_Work task:_ Each line of the listing where the string "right" appears is to be identified and copied.

_Dataset section:_

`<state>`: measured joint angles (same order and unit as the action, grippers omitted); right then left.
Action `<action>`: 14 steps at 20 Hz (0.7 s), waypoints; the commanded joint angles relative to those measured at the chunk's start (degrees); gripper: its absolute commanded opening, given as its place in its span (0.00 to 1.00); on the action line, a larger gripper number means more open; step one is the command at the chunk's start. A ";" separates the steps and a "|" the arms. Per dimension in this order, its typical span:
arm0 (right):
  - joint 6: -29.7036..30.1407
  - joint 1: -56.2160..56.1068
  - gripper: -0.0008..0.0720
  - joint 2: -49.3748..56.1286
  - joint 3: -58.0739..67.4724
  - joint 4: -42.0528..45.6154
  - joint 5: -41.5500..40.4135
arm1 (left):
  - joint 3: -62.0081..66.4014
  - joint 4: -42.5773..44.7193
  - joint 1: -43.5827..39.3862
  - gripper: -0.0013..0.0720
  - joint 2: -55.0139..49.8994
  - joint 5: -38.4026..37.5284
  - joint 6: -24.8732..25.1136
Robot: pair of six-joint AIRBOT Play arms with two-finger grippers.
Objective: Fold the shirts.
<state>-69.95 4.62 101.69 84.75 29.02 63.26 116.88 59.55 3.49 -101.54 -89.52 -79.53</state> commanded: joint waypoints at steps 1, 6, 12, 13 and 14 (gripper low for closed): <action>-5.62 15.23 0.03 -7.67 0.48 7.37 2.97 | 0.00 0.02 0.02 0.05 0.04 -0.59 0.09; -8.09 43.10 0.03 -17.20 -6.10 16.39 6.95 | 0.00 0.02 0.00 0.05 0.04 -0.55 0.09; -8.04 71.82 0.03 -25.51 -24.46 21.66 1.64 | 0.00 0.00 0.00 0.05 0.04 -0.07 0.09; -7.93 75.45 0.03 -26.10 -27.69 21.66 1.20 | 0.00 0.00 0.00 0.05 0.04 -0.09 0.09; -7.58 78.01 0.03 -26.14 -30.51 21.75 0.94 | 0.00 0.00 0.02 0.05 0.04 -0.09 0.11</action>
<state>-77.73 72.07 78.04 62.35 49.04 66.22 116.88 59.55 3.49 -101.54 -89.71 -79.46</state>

_Solution to this exercise:_
`<state>`: measured joint angles (same order and unit as the action, grippers omitted); right then left.
arm0 (right):

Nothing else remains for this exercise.